Отца навещала обычно Мария, иногда заходил и Кузнецов, где дров поколет, где воды привезёт, где завалинку поправит. За лето куры её разроют так, что осенью всё по-новому делать приходится, сам‐то какой он работник. Хотя «выйти в свет» ему иногда хотелось.
«Потихоньку, стало быть, оно и получается, сиди не сиди, а ходить сподручней», – отвечал он каждый раз дочери.
При встрече говорили мало, в основном Мария спрашивала про здоровье. В этом она была дотошна. Вот и в этот вечер говорить было почти не о чем, общих интересов не было. О политике Кузнецов говорить не любил, зная, что этим причинит боль не только себе, но и тестю. И хоть обиды на власть Лейман не имел, но и забывать ничего не спешил:
«Всё, что сделала власть со мной и моей семьёй, из памяти не вытравишь.
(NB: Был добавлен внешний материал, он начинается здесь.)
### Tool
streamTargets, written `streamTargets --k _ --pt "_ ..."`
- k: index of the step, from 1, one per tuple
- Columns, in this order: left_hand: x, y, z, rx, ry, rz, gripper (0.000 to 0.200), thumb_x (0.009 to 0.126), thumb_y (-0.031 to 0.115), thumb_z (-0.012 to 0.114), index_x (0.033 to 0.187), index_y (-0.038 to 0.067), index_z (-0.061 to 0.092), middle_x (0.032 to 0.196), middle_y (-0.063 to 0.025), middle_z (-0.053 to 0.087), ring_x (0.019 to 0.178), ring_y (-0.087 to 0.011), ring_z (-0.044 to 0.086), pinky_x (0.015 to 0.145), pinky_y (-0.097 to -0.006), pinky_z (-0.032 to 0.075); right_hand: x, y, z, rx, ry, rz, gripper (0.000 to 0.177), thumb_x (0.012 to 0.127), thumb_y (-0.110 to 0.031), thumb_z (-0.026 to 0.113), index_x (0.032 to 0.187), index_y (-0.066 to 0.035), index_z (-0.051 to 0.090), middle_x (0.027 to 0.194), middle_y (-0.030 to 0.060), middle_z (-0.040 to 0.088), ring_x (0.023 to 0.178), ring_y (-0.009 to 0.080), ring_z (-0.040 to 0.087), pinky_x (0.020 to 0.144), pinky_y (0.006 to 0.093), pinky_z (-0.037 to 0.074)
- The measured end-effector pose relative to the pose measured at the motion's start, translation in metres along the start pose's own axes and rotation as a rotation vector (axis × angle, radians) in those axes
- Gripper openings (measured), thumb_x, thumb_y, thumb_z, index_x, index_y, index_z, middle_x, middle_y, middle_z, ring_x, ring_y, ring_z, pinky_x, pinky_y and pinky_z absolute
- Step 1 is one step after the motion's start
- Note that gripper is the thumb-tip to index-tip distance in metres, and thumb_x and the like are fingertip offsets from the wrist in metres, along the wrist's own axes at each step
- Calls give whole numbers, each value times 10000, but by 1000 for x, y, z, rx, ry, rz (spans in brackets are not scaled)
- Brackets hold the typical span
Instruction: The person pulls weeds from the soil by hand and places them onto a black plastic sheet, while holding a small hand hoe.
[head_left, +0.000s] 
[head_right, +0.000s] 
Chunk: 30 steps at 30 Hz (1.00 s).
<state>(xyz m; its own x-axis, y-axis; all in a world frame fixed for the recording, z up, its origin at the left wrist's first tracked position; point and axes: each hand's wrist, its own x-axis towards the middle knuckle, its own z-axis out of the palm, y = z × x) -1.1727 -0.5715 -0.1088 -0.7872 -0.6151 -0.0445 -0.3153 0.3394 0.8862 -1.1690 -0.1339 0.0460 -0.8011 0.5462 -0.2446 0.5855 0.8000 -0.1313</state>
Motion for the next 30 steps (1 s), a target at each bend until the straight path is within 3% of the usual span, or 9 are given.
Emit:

Это ведь не сорняк, который можно выдернуть с грядки и выбросить, тут всё сложнее, и забывать об этом нельзя…» – говорил он зятю, когда немного выпивал.
По молодости Кузнецов старался избегать подобных разговоров с тестем, но с годами на многие вещи стал смотреть по-другому. Он стал многое понимать, что в обществе что‐то не так. Но чем больше он это понимал, тем сложнее становилось ему жить и работать. Мог ли он подумать, что в обществе, где проповедовал всю свою жизнь духовные и нравственные ценности, он окажется лишним и ненужным, а быть участником «нового спортивного состязания» он не хотел, да и не мог. Стряхнув с себя всё унизительное, он хотел оставаться тем, кем был все эти годы.